▶ Exercise objective
Please find all lines containing "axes" in the listing below and copy them.

▶ Collected material
.....
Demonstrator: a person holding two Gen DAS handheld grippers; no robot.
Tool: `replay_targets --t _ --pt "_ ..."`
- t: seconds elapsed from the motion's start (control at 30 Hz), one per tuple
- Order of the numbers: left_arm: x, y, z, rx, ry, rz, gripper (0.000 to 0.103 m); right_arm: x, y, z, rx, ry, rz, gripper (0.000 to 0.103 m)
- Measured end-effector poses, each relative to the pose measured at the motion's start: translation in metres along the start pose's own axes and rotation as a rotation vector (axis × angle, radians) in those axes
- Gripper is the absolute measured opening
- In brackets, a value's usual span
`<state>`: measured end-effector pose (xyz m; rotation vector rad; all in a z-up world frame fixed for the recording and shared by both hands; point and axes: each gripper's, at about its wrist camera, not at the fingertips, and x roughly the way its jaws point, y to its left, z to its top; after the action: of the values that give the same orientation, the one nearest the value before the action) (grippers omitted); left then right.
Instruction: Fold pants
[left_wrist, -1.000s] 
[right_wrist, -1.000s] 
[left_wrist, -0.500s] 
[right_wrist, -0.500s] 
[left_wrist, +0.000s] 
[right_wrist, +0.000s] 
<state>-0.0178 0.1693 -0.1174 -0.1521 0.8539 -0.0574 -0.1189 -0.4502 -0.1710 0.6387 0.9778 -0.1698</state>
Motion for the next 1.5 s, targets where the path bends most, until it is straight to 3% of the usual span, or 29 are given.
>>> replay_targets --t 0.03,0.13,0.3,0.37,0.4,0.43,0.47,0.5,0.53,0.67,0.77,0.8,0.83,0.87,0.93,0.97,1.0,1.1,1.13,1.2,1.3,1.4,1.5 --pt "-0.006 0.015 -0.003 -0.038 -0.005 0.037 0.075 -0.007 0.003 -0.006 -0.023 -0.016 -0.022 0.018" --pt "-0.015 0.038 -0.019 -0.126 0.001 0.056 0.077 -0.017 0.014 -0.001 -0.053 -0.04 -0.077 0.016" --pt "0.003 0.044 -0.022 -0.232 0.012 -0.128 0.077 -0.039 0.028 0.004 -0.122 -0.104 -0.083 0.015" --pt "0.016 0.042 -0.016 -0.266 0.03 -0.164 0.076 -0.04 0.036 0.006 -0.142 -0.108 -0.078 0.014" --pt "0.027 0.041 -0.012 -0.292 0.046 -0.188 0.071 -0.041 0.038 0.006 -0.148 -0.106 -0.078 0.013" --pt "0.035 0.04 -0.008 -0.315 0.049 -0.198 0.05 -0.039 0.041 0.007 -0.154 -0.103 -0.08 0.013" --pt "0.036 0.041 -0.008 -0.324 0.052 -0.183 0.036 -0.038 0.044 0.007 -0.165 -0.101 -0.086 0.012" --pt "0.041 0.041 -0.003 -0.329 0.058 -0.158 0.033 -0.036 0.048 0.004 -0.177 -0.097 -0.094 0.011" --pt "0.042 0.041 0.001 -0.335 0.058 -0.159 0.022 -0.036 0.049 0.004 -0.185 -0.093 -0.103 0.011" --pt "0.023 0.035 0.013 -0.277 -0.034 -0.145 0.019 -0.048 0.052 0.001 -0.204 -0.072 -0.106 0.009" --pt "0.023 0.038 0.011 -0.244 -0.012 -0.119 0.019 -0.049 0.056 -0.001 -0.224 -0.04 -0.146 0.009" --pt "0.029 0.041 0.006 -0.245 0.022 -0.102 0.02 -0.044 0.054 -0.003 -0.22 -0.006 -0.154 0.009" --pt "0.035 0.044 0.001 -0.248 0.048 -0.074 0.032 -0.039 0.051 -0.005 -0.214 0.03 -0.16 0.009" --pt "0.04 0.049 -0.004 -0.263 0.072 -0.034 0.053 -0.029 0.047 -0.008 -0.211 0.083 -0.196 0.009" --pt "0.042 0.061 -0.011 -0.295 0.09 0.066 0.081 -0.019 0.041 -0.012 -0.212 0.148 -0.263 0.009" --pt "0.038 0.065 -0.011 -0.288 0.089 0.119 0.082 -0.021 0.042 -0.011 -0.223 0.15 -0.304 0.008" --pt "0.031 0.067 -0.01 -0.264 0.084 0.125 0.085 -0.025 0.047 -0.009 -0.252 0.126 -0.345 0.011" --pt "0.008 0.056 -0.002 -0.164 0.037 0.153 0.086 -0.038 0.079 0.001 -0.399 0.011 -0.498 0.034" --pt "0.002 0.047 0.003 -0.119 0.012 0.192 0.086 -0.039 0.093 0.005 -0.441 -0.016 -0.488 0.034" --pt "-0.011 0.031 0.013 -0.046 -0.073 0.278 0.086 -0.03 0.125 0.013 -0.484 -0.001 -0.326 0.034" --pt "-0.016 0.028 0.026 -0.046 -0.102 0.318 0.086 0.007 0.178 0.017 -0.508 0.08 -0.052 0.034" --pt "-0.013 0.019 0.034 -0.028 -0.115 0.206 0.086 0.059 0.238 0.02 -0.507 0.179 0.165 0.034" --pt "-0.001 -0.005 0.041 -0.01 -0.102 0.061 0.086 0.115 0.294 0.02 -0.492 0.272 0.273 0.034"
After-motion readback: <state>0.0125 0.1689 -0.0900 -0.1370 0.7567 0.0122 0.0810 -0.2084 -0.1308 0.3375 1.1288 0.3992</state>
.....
▶ Solution to this exercise
- Measured end-effector poses, each relative to the pose measured at the motion's start: translation in metres along the start pose's own axes and rotation as a rotation vector (axis × angle, radians) in those axes
`<state>`: measured end-effector pose (xyz m; rotation vector rad; all in a z-up world frame fixed for the recording and shared by both hands; point and axes: each gripper's, at about its wrist camera, not at the fingertips, and x roughly the way its jaws point, y to its left, z to its top; after the action: of the values that give the same orientation, the one nearest the value before the action) (grippers omitted); left then right.

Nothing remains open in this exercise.